Real-power economic dispatch of AC/DC power transmission systems comprising multiple VSC-HVDC equipment

Abstract

This paper presents a practical approach for the real-power economic dispatch of AC/DC power transmission systems formed by VSC-HVDC equipment. It uses the Lagrange multipliers method combined with a comprehensive representation of the AC/DC power system. The power losses of the AC systems, DC grid and power converters are considered in this novel formulation by using incremental transmission loss factors. For realistic solutions, the different control strategies of the power converters forming any VSC-based power grid are considered. Interestingly, this approach permits to conclude that the AC grids coupled to converters charged with DC voltage control define the nodal marginal prices in the DC network, and in turn, the energy prices in the VSC-connected passive grids are inherited from the DC network. Overall, this modelling approach yields great flexibility to model any arbitrary VSC-based HVDC power grid interconnecting various AC systems.
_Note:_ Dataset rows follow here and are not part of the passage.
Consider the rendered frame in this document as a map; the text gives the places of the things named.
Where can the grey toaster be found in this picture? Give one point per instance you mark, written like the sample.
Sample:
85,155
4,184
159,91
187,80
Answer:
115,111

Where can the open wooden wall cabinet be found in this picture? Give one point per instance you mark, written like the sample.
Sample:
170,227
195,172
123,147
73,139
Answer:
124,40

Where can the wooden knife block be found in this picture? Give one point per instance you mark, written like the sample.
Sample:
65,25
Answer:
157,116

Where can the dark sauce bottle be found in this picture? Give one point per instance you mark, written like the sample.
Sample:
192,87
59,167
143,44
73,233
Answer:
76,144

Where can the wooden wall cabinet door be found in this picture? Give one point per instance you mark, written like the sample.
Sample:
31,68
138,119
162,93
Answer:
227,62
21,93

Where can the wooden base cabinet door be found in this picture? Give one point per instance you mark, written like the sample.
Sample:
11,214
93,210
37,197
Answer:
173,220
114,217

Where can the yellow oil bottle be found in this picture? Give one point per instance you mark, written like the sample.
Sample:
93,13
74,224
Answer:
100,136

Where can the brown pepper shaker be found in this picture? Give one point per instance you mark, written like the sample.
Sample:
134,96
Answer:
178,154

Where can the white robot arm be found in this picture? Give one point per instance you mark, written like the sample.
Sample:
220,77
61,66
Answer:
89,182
The developed method has been validated using a two-terminal VSC-HVDC network interconnecting two otherwise independent AC grids. Its results are compared against those obtained by the sequential quadratic programming method available in the optimisation toolbox of Matlab©, with both solutions exhibiting differences inferior to 0.30% in the total generation costs, therefore concurring very well between each other. The practicality of this approach is also demonstrated by carrying out the real-power economic dispatch of an AC/DC transmission system comprising seven VSC units which give rise to a thirteen-node DC grid.